▸ **Task details**
Return copies of the lines below that mention "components".

··· Data under study ···

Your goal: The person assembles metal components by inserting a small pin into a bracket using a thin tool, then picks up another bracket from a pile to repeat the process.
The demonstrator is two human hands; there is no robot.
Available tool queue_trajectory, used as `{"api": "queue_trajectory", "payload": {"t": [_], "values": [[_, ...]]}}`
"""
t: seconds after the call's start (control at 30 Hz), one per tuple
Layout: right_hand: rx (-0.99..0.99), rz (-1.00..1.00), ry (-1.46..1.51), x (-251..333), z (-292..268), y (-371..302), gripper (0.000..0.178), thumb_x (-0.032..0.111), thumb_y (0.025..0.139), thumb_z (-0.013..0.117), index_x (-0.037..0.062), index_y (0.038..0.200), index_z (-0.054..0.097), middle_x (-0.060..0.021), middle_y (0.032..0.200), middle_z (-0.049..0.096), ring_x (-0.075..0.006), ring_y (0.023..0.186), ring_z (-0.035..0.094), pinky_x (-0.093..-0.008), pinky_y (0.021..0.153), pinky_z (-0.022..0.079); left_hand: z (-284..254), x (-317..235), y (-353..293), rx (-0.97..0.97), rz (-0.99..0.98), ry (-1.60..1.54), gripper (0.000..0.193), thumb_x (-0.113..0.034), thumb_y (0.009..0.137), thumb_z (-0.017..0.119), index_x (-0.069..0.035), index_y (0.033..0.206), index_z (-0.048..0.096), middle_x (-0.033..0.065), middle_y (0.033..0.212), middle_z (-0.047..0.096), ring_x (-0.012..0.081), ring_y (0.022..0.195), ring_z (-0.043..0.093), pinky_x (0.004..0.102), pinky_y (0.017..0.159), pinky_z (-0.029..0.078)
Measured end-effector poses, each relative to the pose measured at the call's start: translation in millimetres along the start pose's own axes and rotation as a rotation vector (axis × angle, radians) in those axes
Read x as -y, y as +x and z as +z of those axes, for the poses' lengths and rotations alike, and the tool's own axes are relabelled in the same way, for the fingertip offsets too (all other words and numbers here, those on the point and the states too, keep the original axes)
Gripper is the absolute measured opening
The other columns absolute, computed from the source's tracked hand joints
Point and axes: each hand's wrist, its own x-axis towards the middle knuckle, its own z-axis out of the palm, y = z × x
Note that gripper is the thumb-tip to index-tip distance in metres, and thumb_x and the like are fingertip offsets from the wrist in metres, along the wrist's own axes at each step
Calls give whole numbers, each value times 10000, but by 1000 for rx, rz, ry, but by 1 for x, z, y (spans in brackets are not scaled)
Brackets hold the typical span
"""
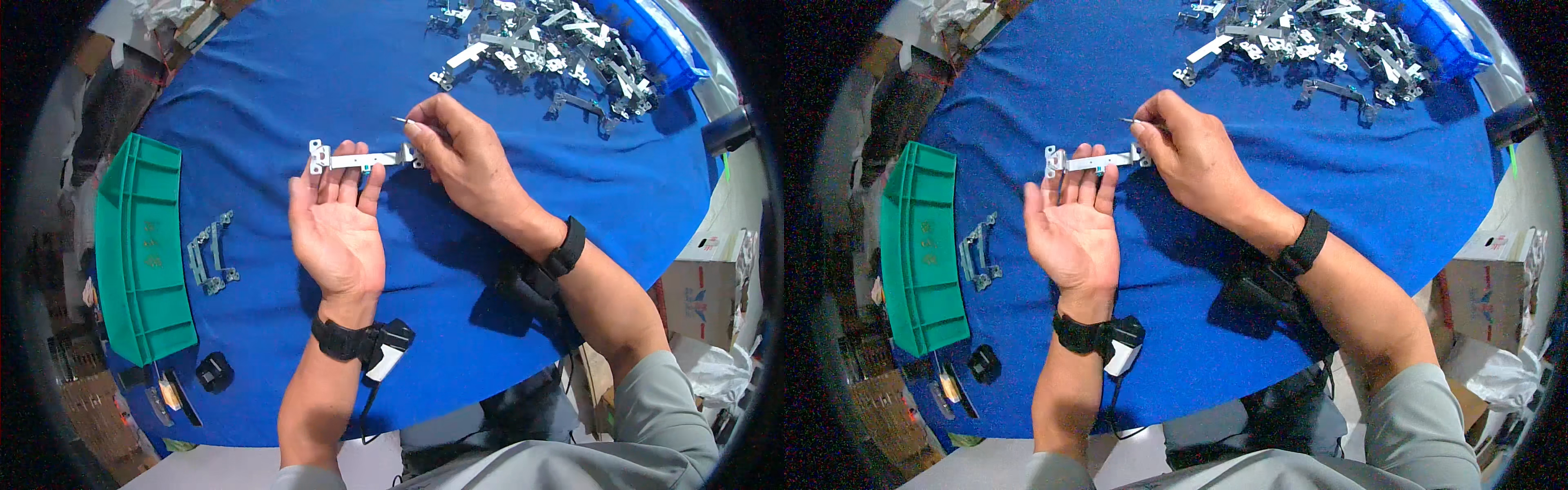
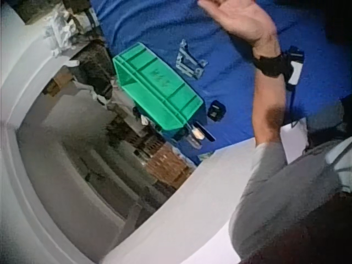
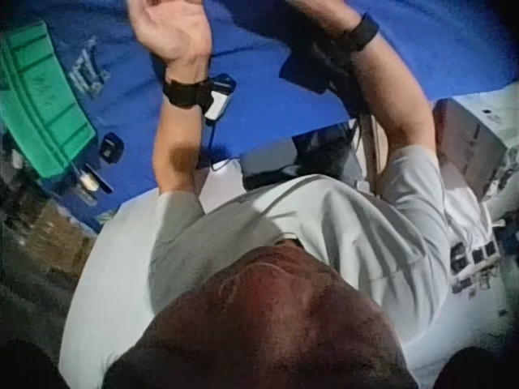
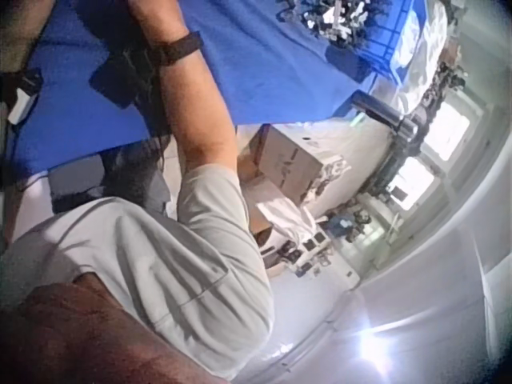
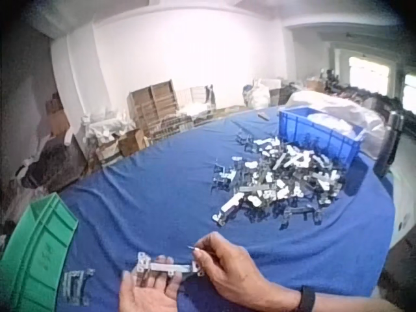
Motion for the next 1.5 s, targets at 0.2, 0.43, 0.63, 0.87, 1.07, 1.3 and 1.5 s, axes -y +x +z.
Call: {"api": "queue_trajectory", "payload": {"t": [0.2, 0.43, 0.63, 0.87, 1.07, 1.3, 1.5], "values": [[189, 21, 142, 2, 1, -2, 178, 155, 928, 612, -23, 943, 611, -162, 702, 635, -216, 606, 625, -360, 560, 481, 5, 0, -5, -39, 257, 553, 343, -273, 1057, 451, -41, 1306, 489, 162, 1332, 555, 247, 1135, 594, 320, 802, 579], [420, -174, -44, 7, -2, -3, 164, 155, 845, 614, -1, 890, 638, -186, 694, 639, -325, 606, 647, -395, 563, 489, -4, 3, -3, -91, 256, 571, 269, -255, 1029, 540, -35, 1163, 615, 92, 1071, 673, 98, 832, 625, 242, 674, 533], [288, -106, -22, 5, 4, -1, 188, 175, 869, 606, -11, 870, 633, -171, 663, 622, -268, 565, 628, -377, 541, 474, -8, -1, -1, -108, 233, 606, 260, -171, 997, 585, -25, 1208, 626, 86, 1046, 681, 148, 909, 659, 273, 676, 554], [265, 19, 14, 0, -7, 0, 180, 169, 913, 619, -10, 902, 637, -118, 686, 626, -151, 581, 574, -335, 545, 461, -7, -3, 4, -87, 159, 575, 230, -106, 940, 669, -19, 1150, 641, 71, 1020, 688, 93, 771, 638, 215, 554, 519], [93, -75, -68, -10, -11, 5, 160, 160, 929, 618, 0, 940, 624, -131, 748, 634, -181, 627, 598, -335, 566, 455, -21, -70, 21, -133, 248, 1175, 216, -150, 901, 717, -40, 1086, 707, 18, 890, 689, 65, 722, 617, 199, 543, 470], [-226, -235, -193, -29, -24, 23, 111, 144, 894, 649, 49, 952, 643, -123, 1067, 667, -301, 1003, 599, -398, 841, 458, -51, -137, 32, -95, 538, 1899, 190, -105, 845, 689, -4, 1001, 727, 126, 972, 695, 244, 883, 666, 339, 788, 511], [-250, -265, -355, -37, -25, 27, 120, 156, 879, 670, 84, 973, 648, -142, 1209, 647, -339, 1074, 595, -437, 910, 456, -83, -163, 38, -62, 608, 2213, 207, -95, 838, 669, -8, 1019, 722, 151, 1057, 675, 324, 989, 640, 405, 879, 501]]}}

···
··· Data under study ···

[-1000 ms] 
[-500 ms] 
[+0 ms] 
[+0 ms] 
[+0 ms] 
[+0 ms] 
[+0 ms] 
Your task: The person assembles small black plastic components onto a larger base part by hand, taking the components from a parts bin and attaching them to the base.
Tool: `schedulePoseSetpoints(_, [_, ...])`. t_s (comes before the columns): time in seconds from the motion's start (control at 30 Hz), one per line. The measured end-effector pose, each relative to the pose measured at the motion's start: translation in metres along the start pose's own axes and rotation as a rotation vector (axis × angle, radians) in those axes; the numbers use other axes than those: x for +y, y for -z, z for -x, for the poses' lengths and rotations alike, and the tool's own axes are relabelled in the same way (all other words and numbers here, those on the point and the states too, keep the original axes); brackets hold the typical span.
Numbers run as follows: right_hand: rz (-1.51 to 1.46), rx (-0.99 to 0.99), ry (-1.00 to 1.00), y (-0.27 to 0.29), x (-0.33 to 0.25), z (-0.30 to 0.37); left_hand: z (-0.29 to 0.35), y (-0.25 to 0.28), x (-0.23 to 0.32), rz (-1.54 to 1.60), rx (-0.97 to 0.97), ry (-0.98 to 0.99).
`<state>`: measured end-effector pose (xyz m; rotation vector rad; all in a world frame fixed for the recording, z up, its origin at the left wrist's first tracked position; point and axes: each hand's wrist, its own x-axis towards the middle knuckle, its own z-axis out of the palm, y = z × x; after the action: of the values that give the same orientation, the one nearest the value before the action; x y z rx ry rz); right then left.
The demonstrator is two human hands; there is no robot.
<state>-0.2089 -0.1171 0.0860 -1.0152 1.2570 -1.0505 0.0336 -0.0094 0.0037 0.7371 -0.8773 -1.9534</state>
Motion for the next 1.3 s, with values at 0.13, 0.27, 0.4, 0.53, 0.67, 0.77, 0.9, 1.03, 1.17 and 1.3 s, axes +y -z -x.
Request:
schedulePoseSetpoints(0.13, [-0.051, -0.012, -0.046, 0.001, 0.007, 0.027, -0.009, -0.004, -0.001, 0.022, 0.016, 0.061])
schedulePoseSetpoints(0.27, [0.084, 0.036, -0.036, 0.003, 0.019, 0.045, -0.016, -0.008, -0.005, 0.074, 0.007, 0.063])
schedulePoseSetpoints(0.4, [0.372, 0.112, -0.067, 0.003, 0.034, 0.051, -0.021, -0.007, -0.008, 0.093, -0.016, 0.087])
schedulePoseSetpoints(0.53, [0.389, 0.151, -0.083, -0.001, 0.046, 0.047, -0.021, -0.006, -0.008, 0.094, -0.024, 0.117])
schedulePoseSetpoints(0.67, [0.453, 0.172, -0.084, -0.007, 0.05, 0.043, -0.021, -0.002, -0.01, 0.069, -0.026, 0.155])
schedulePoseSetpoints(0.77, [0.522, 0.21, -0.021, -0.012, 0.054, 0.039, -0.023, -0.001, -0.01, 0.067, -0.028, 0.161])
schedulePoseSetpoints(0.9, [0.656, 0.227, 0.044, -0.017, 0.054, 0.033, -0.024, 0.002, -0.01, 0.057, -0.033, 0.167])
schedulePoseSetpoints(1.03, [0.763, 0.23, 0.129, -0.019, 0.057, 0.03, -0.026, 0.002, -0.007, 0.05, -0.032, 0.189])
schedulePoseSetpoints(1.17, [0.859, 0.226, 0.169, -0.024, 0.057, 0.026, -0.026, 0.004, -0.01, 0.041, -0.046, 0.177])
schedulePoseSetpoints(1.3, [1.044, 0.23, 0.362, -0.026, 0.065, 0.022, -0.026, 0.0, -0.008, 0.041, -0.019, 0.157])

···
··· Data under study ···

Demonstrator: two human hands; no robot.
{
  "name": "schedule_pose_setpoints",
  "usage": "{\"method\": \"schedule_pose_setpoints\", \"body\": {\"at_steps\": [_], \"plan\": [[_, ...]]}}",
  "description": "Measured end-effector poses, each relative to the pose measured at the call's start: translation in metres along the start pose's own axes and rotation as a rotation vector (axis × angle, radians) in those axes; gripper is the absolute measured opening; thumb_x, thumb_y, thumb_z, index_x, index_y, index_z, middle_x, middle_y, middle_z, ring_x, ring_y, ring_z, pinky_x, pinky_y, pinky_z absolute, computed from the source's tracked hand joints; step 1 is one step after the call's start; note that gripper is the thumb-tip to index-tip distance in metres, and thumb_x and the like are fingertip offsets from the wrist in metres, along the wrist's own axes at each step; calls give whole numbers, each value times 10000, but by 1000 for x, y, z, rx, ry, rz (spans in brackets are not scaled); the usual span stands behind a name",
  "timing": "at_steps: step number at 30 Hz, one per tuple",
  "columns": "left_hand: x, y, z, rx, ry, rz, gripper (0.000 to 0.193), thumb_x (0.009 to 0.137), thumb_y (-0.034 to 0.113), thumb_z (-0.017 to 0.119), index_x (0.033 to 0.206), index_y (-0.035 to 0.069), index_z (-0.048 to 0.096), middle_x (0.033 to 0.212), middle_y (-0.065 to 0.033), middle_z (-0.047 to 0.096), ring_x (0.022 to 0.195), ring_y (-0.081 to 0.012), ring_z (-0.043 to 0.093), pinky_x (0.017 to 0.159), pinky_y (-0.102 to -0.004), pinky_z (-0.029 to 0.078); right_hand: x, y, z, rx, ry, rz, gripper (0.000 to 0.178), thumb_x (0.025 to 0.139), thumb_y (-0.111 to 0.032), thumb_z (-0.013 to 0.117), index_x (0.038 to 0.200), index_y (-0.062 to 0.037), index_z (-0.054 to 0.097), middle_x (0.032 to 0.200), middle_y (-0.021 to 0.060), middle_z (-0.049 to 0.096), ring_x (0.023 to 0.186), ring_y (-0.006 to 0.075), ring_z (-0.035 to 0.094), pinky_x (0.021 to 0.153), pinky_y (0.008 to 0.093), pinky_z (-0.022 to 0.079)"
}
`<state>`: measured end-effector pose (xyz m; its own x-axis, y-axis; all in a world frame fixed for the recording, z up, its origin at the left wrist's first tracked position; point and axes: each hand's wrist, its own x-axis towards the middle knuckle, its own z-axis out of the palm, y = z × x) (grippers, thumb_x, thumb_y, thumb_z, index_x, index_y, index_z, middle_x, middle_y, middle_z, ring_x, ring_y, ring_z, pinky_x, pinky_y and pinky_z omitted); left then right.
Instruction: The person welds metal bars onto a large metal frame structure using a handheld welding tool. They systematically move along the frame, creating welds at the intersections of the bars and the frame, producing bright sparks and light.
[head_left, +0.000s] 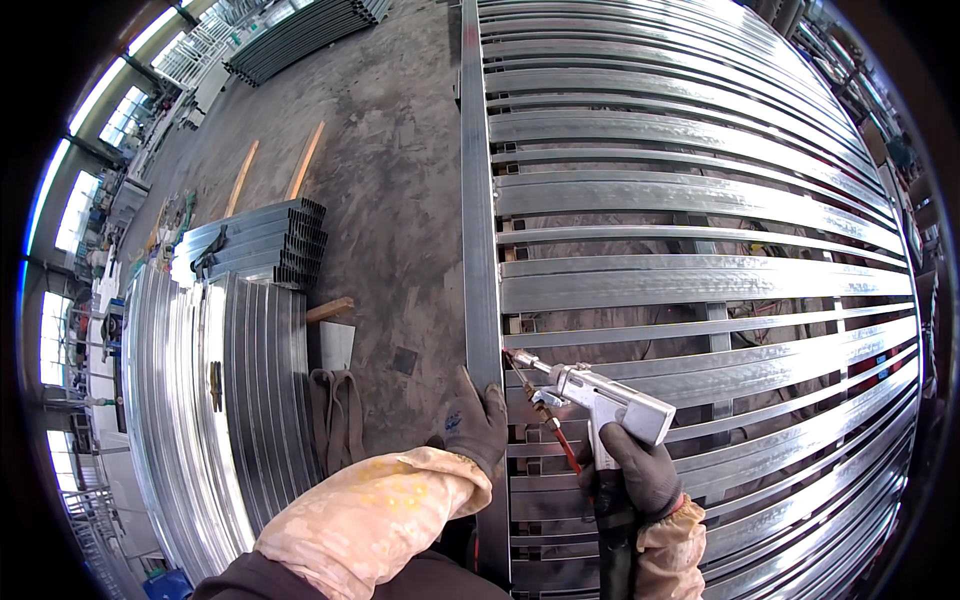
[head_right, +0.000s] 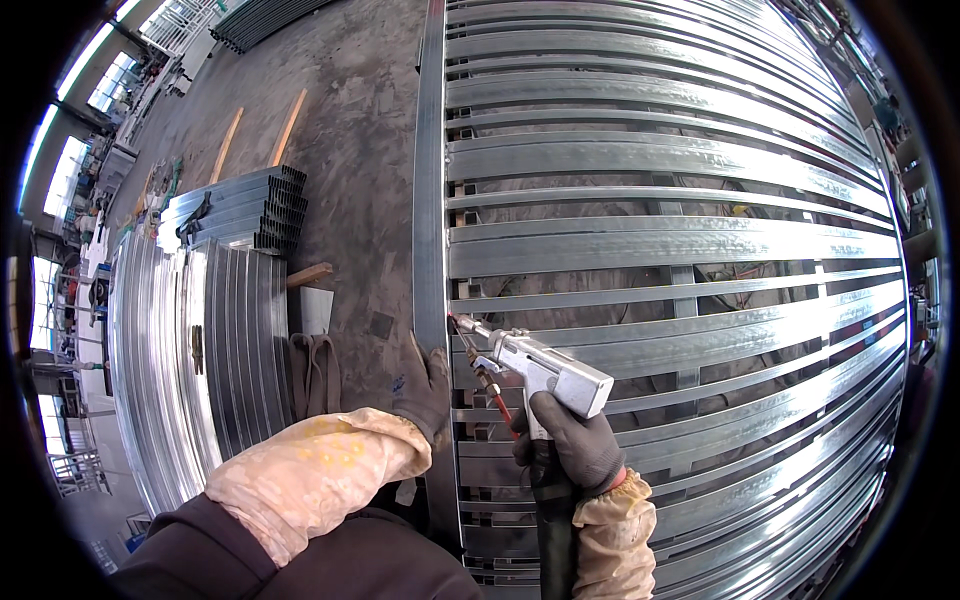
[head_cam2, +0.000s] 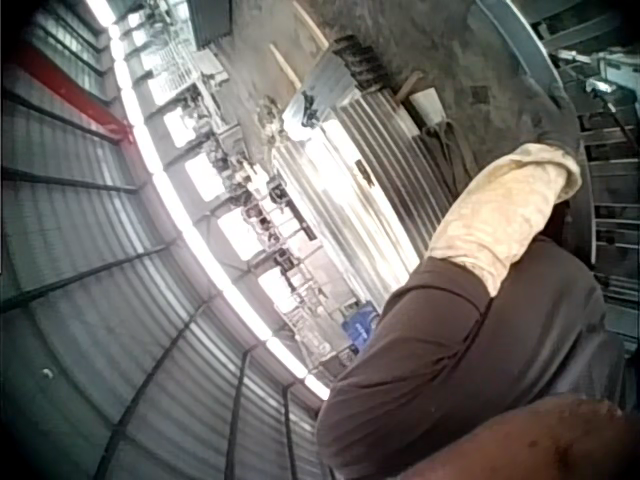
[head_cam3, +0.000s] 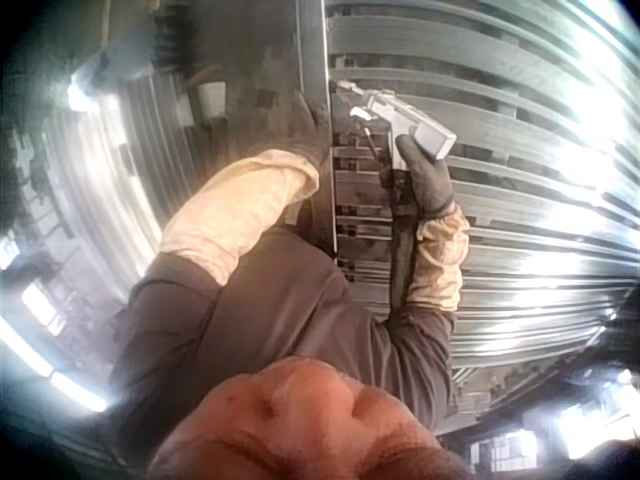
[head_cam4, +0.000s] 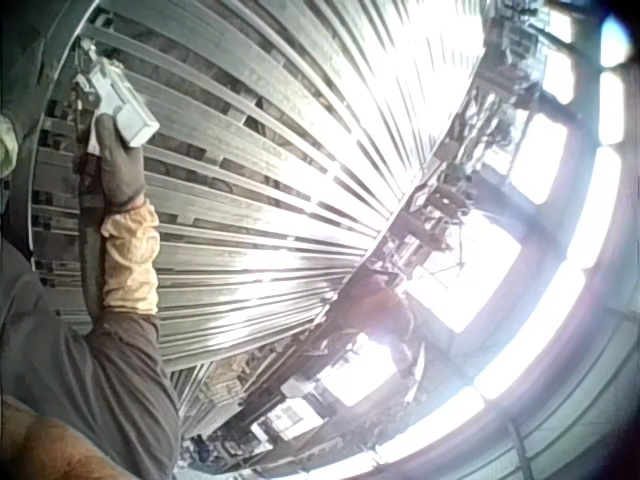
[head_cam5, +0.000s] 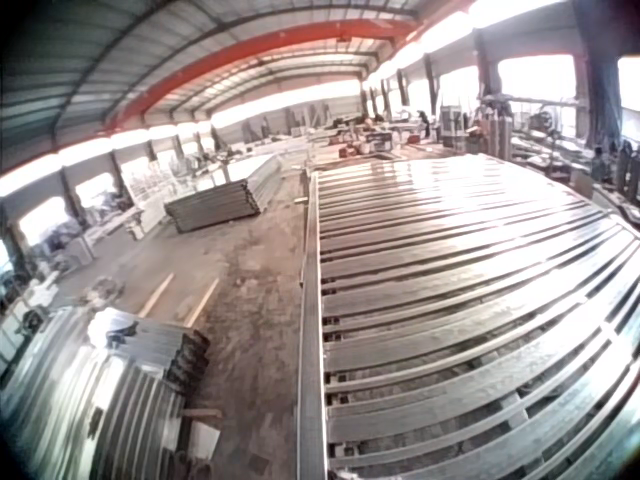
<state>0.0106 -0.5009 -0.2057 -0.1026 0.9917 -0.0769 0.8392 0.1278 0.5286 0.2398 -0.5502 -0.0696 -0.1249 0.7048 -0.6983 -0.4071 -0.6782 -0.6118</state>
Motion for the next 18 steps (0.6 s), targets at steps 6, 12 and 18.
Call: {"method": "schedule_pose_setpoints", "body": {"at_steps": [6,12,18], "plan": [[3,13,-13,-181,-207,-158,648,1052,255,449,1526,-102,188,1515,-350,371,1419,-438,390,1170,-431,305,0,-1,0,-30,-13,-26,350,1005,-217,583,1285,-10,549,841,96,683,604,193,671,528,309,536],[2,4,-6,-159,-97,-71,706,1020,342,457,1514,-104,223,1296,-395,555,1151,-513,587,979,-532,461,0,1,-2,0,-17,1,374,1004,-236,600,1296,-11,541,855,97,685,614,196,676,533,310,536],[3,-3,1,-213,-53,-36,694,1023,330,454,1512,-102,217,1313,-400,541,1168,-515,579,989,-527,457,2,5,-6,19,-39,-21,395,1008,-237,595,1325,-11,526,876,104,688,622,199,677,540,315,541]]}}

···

▸ **Written solution**
Your goal: The person assembles metal components by inserting a small pin into a bracket using a thin tool, then picks up another bracket from a pile to repeat the process.
Your task: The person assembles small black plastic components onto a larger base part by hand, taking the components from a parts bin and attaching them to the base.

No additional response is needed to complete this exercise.